• _TASK INSTRUCTIONS_: Could you write out the listing below again, exactly?

Segment Start: DATASET EXTRACT

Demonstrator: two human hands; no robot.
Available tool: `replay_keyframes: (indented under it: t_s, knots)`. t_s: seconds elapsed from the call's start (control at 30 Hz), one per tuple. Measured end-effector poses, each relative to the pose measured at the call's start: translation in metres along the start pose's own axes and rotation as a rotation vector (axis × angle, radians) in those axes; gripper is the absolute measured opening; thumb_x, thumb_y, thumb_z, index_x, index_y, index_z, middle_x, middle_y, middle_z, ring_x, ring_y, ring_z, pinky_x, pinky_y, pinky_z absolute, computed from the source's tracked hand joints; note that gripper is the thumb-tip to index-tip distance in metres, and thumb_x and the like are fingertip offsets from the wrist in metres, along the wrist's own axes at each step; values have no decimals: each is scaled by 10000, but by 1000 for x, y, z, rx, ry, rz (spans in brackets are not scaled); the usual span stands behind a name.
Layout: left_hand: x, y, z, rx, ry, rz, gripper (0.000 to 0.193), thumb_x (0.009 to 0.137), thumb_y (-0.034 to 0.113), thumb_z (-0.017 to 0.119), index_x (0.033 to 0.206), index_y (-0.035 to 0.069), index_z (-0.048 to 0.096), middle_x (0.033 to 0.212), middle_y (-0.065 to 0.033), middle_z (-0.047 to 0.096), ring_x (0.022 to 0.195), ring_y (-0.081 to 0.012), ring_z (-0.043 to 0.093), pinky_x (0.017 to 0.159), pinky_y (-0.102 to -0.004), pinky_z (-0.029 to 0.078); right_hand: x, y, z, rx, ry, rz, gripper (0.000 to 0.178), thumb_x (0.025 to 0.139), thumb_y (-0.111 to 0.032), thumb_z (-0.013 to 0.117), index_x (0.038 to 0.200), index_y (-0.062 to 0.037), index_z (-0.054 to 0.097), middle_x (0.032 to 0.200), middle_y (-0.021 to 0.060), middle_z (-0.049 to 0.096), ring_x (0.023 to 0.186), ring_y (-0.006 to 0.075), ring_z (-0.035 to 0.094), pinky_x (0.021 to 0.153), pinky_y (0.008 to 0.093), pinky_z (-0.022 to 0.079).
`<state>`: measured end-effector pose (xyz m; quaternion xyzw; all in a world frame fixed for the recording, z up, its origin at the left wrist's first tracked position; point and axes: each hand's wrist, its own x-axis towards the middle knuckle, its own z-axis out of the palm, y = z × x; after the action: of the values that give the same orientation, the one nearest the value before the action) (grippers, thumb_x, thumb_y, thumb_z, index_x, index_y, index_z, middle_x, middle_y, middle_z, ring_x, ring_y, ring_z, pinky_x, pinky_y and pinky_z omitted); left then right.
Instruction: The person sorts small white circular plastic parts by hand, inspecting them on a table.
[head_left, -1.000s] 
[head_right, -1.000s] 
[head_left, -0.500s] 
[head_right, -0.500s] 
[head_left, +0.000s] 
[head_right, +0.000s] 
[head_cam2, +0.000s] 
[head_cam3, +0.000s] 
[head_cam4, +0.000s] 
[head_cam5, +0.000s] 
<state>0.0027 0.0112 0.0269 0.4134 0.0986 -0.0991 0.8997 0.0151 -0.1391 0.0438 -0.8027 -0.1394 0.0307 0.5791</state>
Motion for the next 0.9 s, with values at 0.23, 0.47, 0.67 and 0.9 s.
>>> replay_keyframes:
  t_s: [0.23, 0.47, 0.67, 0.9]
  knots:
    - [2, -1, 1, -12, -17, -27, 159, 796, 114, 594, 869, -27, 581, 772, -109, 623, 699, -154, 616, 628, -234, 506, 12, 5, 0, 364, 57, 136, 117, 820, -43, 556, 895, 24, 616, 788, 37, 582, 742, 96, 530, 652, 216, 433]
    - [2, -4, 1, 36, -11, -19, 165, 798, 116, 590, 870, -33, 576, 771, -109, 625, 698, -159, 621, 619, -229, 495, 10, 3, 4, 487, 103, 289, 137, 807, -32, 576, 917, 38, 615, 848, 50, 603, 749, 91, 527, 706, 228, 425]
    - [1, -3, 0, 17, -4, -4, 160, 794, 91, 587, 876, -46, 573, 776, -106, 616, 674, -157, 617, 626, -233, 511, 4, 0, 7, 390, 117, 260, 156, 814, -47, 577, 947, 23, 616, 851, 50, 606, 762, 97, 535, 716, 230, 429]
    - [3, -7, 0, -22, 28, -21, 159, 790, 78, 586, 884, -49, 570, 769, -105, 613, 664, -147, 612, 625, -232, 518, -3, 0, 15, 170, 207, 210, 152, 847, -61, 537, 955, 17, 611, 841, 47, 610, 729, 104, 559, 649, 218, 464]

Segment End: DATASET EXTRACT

• _FINISHED TASK_:
Demonstrator: two human hands; no robot.
Available tool: `replay_keyframes: (indented under it: t_s, knots)`. t_s: seconds elapsed from the call's start (control at 30 Hz), one per tuple. Measured end-effector poses, each relative to the pose measured at the call's start: translation in metres along the start pose's own axes and rotation as a rotation vector (axis × angle, radians) in those axes; gripper is the absolute measured opening; thumb_x, thumb_y, thumb_z, index_x, index_y, index_z, middle_x, middle_y, middle_z, ring_x, ring_y, ring_z, pinky_x, pinky_y, pinky_z absolute, computed from the source's tracked hand joints; note that gripper is the thumb-tip to index-tip distance in metres, and thumb_x and the like are fingertip offsets from the wrist in metres, along the wrist's own axes at each step; values have no decimals: each is scaled by 10000, but by 1000 for x, y, z, rx, ry, rz (spans in brackets are not scaled); the usual span stands behind a name.
Layout: left_hand: x, y, z, rx, ry, rz, gripper (0.000 to 0.193), thumb_x (0.009 to 0.137), thumb_y (-0.034 to 0.113), thumb_z (-0.017 to 0.119), index_x (0.033 to 0.206), index_y (-0.035 to 0.069), index_z (-0.048 to 0.096), middle_x (0.033 to 0.212), middle_y (-0.065 to 0.033), middle_z (-0.047 to 0.096), ring_x (0.022 to 0.195), ring_y (-0.081 to 0.012), ring_z (-0.043 to 0.093), pinky_x (0.017 to 0.159), pinky_y (-0.102 to -0.004), pinky_z (-0.029 to 0.078); right_hand: x, y, z, rx, ry, rz, gripper (0.000 to 0.178), thumb_x (0.025 to 0.139), thumb_y (-0.111 to 0.032), thumb_z (-0.013 to 0.117), index_x (0.038 to 0.200), index_y (-0.062 to 0.037), index_z (-0.054 to 0.097), middle_x (0.032 to 0.200), middle_y (-0.021 to 0.060), middle_z (-0.049 to 0.096), ring_x (0.023 to 0.186), ring_y (-0.006 to 0.075), ring_z (-0.035 to 0.094), pinky_x (0.021 to 0.153), pinky_y (0.008 to 0.093), pinky_z (-0.022 to 0.079).
`<state>`: measured end-effector pose (xyz m; quaternion xyzw; all in a world frame fixed for the recording, z up, its origin at the left wrist's first tracked position; point and axes: each hand's wrist, its own x-axis towards the middle knuckle, its own z-axis out of the palm, y = z × x; after the action: of the values that give the same orientation, the one nearest the value before the action) (grippers, thumb_x, thumb_y, thumb_z, index_x, index_y, index_z, middle_x, middle_y, middle_z, ring_x, ring_y, ring_z, pinky_x, pinky_y and pinky_z omitted); left then right.
Instruction: The person sorts small white circular plastic parts by hand, inspecting them on a table.
[head_left, -1.000s] 
[head_right, -1.000s] 
[head_left, -0.500s] 
[head_right, -0.500s] 
[head_left, +0.000s] 
[head_right, +0.000s] 
[head_cam2, +0.000s] 
[head_cam3, +0.000s] 
[head_cam4, +0.000s] 
[head_cam5, +0.000s] 
<state>0.0027 0.0112 0.0269 0.4134 0.0986 -0.0991 0.8997 0.0151 -0.1391 0.0438 -0.8027 -0.1394 0.0307 0.5791</state>
Motion for the next 0.9 s, with values at 0.23, 0.47, 0.67 and 0.9 s.
>>> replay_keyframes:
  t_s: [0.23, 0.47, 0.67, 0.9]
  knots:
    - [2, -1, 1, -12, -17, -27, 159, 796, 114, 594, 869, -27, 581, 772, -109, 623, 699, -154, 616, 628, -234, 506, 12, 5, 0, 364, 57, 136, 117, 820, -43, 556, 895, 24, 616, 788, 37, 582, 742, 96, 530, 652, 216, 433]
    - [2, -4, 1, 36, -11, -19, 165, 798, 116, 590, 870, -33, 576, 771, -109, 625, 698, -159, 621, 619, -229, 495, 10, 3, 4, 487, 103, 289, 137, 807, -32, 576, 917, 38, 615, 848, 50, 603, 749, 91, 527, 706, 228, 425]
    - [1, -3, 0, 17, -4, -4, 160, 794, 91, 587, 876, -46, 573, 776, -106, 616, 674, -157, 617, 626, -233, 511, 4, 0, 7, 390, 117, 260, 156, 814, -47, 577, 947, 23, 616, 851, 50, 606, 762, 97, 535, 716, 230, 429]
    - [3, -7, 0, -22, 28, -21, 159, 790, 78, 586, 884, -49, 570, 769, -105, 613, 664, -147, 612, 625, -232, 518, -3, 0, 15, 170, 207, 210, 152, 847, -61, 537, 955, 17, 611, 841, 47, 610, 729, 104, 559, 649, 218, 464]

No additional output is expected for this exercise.